In depth guides and tutorials for Blender Cycles SSS and Hair BSDF?

Hi All,
The title posts my question…

Though this are recent features to blender cycles, I can’t find any in depth guides on this anywhere…

Cheers

Hair: http://wiki.blender.org/index.php/Doc:2.6/Manual/Render/Cycles/Hair_Rendering

SSS: http://wiki.blender.org/index.php/Doc:2.6/Manual/Render/Cycles/Nodes/Shaders#BSSRDF

SSS descriprion is not that in depth. Keep in mind Color is the surface color, Radius is the scattering color, Scale is the amount of scattering in real units:

http://www.pasteall.org/pic/show.php?id=76632

Use viewport rendering to experiment and watch instantly what you’re modifying, and if you have more specific problems you may want to post here.

Hi margoG_ita,

Thanks alot on the quick reply =)

That info you just told me: “Scale is the amount of scattering in real units” is not in the blender wiki the “real units” part, I didn’t know it was refering to real units there…

The other one is just a reference to the section of cycles hair rendering in paricle system, not te Hair shader that was added to Cycles…

Once again, thanks

About Scale: 1 blender unit = 1 meter. (I use metric system) don’t know how works with Imperial, never tested.

Scale is actually multiplied by the Radius then, so if you use Scale = 1.0 and Radius = 0.1, 0.1, 0.1 is equal to Scale = 0.1 Radius = 1.0,1.0,1.0

When using colors it’s the same but calcs are not that quick, at least for me.

Let’s say we want the monkey to sub-surface scatter a bit of red like my example above.

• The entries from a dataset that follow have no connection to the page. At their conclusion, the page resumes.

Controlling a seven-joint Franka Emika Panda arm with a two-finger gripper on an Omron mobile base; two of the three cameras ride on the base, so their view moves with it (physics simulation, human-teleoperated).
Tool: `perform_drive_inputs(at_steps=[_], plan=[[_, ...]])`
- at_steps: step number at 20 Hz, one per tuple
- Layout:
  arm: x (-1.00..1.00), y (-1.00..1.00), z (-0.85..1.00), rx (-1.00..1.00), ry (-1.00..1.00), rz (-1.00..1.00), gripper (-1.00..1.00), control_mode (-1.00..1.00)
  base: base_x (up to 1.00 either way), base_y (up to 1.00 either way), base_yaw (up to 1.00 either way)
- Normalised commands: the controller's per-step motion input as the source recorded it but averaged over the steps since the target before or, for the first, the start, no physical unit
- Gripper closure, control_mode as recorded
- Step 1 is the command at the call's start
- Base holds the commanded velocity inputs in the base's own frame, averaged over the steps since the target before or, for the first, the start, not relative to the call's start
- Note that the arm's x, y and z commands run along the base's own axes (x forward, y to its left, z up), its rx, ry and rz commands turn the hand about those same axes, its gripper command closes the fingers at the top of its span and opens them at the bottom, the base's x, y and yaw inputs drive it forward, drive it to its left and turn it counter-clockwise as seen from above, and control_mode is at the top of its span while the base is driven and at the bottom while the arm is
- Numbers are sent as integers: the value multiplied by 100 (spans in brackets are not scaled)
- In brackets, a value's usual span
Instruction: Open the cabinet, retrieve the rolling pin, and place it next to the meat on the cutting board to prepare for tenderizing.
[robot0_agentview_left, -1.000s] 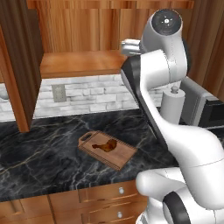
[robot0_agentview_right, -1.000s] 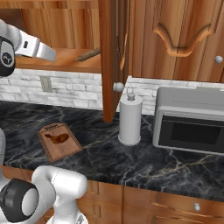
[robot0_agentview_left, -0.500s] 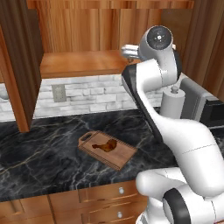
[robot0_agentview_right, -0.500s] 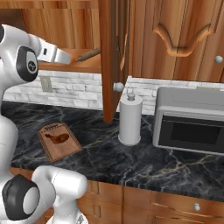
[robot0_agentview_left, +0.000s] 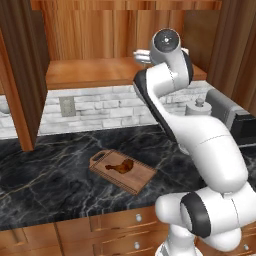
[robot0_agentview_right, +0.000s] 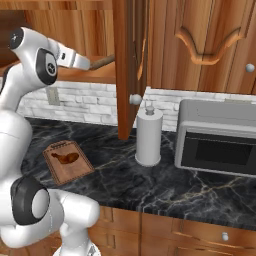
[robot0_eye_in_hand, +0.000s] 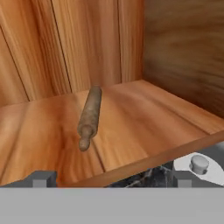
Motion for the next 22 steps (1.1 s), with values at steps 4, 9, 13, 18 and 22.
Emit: perform_drive_inputs(at_steps=[4, 9, 13, 18, 22], plan=[[54, 0, 0, 0, 16, 0, -100, -100, 0, 0, 0], [49, 0, -1, 0, 6, 0, -100, -100, 0, 0, 0], [31, 0, -11, 0, -2, 0, -100, -100, 0, 0, 0], [18, 0, -19, 0, -10, 0, -100, -100, 0, 0, 0], [24, 0, -19, 0, -8, 0, -100, -100, 0, 0, 0]])
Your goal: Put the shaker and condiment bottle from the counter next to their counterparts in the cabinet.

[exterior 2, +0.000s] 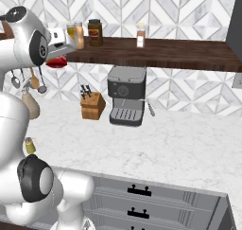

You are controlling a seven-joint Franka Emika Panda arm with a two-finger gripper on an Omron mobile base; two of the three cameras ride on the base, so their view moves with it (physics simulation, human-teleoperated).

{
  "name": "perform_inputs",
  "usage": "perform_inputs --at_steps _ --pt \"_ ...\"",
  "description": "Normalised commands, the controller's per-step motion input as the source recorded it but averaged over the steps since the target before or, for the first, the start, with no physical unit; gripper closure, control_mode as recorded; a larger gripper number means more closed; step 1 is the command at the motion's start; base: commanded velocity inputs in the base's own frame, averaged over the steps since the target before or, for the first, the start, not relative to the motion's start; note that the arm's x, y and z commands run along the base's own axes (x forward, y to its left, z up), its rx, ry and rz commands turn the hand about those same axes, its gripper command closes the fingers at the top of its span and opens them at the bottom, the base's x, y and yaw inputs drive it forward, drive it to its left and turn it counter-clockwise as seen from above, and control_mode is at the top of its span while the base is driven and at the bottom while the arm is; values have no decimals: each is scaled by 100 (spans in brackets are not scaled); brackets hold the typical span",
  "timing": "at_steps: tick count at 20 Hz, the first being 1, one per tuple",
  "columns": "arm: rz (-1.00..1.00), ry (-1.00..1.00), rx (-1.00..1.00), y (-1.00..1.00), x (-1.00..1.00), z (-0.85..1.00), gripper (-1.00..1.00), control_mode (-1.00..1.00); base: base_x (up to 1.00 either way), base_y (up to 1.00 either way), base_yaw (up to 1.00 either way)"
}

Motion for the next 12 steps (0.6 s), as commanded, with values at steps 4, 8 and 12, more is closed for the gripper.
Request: perform_inputs --at_steps 4,8,12 --pt "-5 -1 0 -18 34 0 100 -100 0 0 0" --pt "-8 0 1 -22 41 4 100 -100 0 0 0" --pt "-6 -2 0 -20 11 28 100 -100 0 0 0"
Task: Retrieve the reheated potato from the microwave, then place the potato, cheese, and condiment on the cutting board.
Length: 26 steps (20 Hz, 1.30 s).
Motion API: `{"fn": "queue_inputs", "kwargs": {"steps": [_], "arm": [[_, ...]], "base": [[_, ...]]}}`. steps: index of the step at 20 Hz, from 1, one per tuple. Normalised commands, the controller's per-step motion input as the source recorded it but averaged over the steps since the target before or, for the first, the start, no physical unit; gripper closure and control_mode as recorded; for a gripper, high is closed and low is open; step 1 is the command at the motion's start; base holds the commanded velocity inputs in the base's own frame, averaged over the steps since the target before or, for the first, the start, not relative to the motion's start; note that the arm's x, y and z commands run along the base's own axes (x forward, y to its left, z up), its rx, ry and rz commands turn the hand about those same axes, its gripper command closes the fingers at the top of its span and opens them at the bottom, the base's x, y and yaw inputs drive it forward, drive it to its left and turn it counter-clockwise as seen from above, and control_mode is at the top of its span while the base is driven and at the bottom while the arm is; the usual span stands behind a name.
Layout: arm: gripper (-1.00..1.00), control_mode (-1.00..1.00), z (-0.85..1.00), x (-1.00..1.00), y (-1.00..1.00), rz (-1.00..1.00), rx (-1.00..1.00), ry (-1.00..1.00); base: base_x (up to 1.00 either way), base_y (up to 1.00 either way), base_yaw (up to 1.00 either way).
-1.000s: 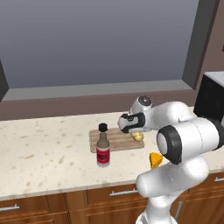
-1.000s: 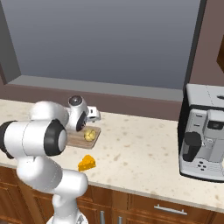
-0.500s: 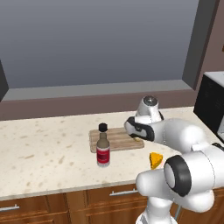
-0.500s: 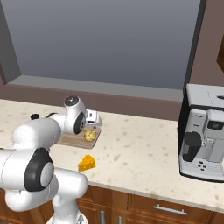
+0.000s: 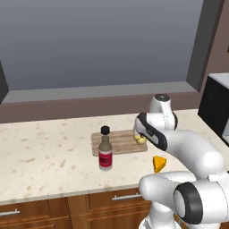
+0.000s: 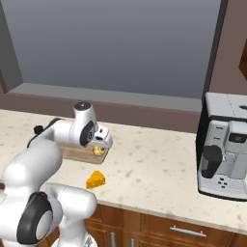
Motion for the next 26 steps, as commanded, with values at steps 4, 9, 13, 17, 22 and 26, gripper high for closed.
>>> {"fn": "queue_inputs", "kwargs": {"steps": [4, 9, 13, 17, 22, 26], "arm": [[-1.0, -1.0, -0.02, -0.55, 0.0, -0.19, 0.01, 0.0], [-1.0, -1.0, -0.02, -0.47, -0.01, -0.3, 0.0, 0.0], [-1.0, -1.0, -0.09, -0.34, -0.07, -0.32, 0.0, 0.01], [-1.0, -1.0, -0.13, -0.21, -0.06, -0.25, 0.04, 0.04], [-1.0, -1.0, -0.22, -0.02, -0.1, -0.06, 0.11, 0.11], [-1.0, -1.0, -0.26, 0.0, -0.03, 0.0, 0.12, 0.08]], "base": [[0.0, 0.0, 0.0], [0.0, 0.0, 0.0], [0.0, 0.0, 0.0], [0.0, 0.0, 0.0], [0.0, 0.0, 0.0], [0.0, 0.0, 0.0]]}}
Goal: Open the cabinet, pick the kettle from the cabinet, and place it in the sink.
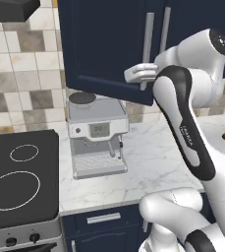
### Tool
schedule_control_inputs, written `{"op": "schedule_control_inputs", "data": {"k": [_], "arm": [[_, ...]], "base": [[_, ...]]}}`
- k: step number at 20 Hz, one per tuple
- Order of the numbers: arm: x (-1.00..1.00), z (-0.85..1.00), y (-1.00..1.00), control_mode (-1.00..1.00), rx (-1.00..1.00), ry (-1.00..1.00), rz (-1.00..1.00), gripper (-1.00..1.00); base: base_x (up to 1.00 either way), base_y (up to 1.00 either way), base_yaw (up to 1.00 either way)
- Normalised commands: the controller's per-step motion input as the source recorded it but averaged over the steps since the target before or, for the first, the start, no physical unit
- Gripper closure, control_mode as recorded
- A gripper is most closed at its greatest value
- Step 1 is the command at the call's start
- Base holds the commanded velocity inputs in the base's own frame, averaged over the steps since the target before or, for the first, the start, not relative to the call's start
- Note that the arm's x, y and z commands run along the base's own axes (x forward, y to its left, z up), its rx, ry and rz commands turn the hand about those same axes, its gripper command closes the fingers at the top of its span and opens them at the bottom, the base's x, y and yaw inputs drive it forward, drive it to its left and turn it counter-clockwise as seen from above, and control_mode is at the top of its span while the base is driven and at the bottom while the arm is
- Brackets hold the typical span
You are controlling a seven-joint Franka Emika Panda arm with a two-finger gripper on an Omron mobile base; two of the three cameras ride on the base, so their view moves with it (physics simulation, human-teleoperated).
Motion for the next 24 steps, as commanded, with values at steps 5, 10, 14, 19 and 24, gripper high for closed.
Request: {"op": "schedule_control_inputs", "data": {"k": [5,10,14,19,24], "arm": [[-0.35,0.0,0.43,-1.0,0.0,0.0,0.0,1.0],[-0.3,0.0,0.43,-1.0,0.0,0.0,0.0,1.0],[-0.11,0.0,0.39,-1.0,0.0,0.0,-0.02,1.0],[-0.01,-0.01,0.38,-1.0,0.0,0.0,-0.07,1.0],[-0.1,-0.01,0.18,-1.0,0.0,0.0,-0.08,-1.0]], "base": [[0.0,0.0,0.0],[0.0,0.0,0.0],[0.0,0.0,0.0],[0.0,0.0,0.0],[0.0,0.0,0.0]]}}
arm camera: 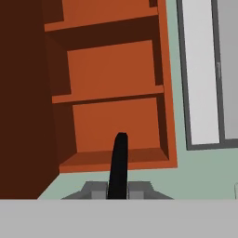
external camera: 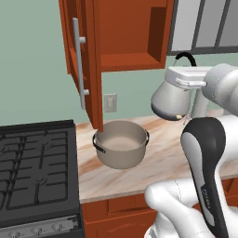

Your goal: Pick the kettle from the cabinet and place it on a stove burner. Then pick the pot from the counter and place it on another stove burner. Finally, turn both burners on.

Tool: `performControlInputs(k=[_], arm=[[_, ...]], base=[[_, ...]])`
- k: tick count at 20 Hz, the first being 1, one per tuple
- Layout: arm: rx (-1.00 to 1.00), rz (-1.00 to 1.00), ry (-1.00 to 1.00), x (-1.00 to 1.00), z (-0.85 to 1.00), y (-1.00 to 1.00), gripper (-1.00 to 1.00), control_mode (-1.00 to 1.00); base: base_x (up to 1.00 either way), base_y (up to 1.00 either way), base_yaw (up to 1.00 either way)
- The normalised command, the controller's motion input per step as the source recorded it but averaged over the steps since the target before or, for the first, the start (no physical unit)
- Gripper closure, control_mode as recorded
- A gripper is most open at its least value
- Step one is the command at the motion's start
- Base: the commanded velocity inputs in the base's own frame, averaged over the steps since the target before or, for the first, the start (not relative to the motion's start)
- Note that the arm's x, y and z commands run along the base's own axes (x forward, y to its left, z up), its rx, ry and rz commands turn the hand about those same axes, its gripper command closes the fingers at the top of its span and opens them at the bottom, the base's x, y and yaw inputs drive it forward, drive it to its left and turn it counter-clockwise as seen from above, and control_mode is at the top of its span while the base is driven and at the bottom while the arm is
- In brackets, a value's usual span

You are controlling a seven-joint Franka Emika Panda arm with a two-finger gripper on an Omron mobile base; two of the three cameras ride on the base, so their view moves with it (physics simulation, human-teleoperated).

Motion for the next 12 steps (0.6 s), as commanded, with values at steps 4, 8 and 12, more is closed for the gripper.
performControlInputs(k=[4,8,12], arm=[[0.0,0.0,0.0,0.0,0.0,0.0,1.0,-1.0],[0.0,0.0,-0.01,-0.1,0.0,0.0,1.0,-1.0],[0.0,0.0,0.0,0.0,0.0,0.0,1.0,1.0]], base=[[0.0,0.0,0.0],[0.0,0.0,0.0],[-0.43,0.03,0.0]])
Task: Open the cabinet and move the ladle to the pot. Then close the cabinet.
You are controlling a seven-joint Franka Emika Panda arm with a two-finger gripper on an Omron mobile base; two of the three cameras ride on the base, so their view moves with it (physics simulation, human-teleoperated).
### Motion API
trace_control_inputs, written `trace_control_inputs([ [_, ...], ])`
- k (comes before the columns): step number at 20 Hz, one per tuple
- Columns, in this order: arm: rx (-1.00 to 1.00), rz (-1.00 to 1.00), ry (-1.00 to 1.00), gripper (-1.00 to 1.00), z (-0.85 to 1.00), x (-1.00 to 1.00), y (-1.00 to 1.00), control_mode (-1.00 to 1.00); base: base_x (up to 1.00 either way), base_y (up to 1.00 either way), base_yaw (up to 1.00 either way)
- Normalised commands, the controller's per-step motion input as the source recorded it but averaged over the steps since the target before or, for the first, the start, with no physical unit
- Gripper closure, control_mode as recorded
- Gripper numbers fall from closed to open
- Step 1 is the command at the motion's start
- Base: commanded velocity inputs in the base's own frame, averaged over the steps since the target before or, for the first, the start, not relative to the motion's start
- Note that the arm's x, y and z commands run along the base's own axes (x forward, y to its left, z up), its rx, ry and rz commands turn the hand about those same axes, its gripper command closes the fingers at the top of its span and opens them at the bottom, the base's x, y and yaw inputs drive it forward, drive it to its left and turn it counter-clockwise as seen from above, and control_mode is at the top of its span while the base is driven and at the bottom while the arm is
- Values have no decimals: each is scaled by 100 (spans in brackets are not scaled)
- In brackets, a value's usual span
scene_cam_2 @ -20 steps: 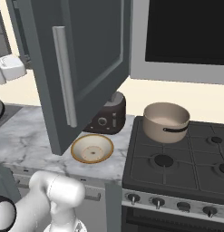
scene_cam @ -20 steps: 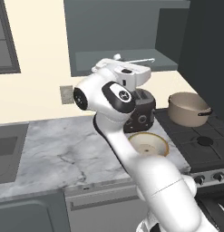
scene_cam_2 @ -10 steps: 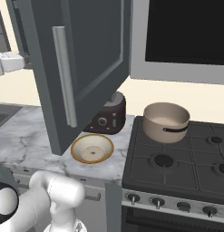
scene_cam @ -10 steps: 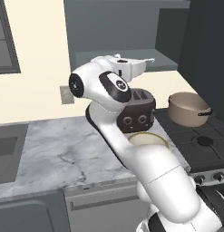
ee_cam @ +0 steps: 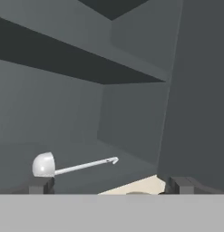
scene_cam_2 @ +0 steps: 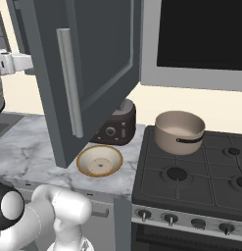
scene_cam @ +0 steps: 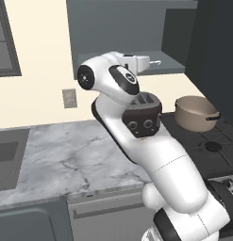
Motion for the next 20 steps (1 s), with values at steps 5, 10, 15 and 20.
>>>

Setting Scale = 0.1 And Radius = .5, .05, .05 (RGB!) will give the same output as Scale = 1.0 and Radius = .05, .005, .005 (as you see i divided by 10 the Radius values to compensate the Scale being 10 time bigger)

Pluggin a RGB node into Radius is the same as entering the same values in the RGB dropdown (with the color node is much quicker and you have a feedback in the node editor)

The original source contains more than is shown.